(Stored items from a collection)
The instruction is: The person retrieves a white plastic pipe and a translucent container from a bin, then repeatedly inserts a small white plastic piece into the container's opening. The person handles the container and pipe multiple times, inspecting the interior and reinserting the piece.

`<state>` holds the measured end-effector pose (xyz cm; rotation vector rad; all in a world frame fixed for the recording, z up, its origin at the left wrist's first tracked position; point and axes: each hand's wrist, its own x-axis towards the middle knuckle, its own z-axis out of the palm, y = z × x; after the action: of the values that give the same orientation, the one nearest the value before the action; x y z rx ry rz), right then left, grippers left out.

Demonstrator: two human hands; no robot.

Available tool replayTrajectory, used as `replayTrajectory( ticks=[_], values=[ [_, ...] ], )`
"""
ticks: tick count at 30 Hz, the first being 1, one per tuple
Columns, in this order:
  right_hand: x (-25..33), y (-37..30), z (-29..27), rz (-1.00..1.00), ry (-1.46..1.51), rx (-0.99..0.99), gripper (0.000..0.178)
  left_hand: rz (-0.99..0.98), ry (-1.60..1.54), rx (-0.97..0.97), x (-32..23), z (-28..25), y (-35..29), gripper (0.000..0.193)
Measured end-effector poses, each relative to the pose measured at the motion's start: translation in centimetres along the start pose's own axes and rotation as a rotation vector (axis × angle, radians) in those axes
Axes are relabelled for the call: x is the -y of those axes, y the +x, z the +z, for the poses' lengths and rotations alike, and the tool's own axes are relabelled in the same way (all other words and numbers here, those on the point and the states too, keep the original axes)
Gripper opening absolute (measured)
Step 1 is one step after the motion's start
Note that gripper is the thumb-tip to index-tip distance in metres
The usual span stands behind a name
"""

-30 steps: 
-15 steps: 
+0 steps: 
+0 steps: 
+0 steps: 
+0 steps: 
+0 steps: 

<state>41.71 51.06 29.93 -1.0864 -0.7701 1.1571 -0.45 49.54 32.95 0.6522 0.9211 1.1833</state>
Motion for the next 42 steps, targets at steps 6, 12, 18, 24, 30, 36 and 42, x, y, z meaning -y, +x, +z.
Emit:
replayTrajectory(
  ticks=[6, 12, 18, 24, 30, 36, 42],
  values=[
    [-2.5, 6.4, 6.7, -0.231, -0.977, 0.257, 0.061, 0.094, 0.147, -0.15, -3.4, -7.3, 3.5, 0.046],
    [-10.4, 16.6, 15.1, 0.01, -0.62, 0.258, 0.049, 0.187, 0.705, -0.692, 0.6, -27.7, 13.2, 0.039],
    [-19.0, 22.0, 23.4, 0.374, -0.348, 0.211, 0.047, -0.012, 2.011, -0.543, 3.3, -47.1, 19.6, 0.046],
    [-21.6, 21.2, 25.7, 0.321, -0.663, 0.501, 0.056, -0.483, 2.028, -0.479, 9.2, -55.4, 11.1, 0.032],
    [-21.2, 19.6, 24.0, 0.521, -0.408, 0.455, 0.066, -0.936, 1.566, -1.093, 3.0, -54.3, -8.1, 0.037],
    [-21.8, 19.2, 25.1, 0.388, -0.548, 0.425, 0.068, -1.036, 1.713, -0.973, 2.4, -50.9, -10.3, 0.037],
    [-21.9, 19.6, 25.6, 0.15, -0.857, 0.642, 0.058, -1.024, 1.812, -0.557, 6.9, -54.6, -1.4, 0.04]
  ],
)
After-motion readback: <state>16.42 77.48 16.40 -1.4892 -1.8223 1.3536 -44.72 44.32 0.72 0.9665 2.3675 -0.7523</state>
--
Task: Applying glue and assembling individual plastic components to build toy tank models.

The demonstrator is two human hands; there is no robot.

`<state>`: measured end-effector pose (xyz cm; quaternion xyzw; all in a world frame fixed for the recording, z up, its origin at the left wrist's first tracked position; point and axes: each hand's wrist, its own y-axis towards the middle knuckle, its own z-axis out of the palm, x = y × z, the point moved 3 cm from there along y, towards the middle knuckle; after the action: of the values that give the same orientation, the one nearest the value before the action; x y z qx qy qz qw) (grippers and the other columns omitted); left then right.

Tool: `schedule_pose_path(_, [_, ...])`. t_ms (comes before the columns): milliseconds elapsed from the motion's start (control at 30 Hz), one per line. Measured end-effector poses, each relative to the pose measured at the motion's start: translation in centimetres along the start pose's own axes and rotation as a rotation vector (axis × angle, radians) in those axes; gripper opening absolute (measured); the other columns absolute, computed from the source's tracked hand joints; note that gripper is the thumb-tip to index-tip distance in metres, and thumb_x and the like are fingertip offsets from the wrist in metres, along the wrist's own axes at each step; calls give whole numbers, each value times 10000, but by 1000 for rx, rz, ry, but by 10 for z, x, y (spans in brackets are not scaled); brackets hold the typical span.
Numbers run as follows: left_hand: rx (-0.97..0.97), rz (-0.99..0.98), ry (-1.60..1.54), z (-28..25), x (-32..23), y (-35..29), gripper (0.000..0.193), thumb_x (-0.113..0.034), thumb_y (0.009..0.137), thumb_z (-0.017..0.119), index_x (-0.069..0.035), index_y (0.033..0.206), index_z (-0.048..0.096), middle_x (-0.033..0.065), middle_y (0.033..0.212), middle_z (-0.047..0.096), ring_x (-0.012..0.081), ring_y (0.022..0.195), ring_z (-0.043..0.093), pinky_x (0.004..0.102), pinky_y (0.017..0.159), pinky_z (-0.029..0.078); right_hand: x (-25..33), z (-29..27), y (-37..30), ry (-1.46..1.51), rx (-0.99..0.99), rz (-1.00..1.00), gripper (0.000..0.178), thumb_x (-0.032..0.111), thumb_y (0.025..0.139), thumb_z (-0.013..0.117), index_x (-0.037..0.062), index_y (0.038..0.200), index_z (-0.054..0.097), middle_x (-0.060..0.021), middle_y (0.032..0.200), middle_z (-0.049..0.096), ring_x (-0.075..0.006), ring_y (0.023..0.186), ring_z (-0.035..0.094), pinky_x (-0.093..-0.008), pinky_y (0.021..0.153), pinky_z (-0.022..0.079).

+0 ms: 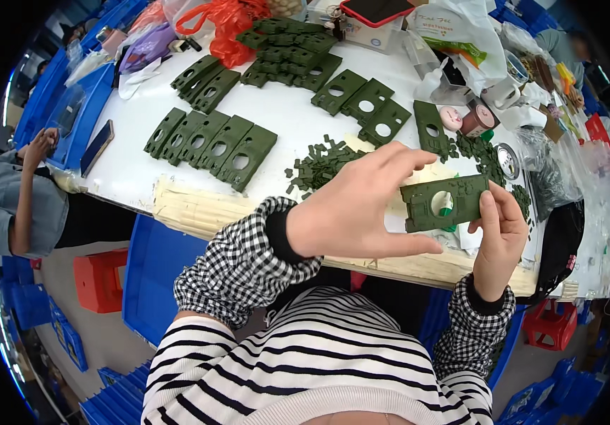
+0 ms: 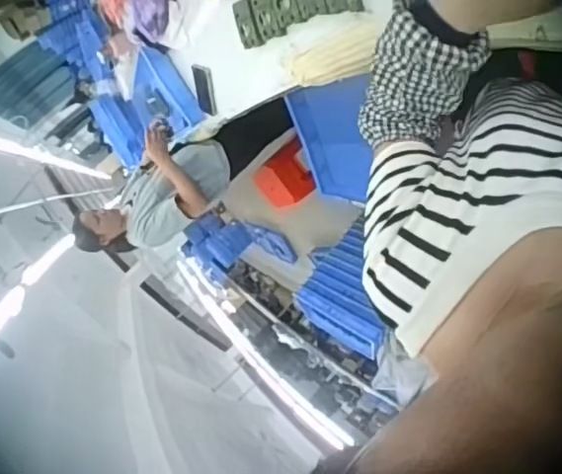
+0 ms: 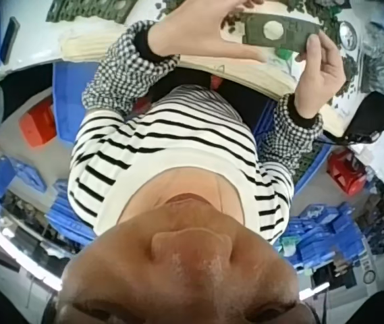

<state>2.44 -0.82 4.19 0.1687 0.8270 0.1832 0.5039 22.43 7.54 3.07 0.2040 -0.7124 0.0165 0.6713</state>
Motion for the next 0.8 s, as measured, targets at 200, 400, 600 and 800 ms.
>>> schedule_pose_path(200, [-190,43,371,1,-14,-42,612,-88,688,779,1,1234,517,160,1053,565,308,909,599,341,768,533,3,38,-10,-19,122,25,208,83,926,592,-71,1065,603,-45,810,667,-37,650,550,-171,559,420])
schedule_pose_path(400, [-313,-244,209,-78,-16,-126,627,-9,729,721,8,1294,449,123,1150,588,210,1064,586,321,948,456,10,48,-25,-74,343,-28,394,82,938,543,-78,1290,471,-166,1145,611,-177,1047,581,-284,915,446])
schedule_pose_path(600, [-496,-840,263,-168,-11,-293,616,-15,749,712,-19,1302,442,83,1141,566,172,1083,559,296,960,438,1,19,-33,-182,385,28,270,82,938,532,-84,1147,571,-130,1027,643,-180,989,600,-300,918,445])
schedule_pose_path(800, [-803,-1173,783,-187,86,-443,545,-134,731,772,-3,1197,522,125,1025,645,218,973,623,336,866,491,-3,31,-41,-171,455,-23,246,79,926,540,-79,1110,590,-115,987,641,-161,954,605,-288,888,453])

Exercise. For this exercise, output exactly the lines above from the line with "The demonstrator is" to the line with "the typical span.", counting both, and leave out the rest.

Solution to this problem.
The demonstrator is two human hands; there is no robot.

`<state>`: measured end-effector pose (xyz cm; quaternion xyzw; all in a world frame fixed for the recording, z up, its origin at the left wrist's first tracked position; point and axes: each hand's wrist, its own y-axis towards the middle knuckle, its own z-axis out of the palm, x = y × z, the point moved 3 cm from there along y, towards the middle knuckle; after the action: of the values that give the same orientation, the one nearest the value before the action; x y z qx qy qz qw) (grippers and the other columns omitted); left then right.

Tool: `schedule_pose_path(_, [_, ...])`. t_ms (comes before the columns): milliseconds elapsed from the motion's start (control at 30 Hz), one per line. Measured end-effector poses, each relative to the pose measured at the motion's start: translation in centimetres along the start pose's own axes and rotation as a rotation vector (axis × angle, radians) in those axes; gripper opening absolute (measured); the other columns absolute, computed from the source's tracked hand joints; note that gripper is the thumb-tip to index-tip distance in metres, and thumb_x and the like are fingertip offsets from the wrist in metres, along the wrist's own axes at each step; calls give whole numbers, each value times 10000, but by 1000 for rx, rz, ry, but by 10 for z, x, y (spans in brackets are not scaled); brackets hold the typical span.

The work on this exercise has been completed.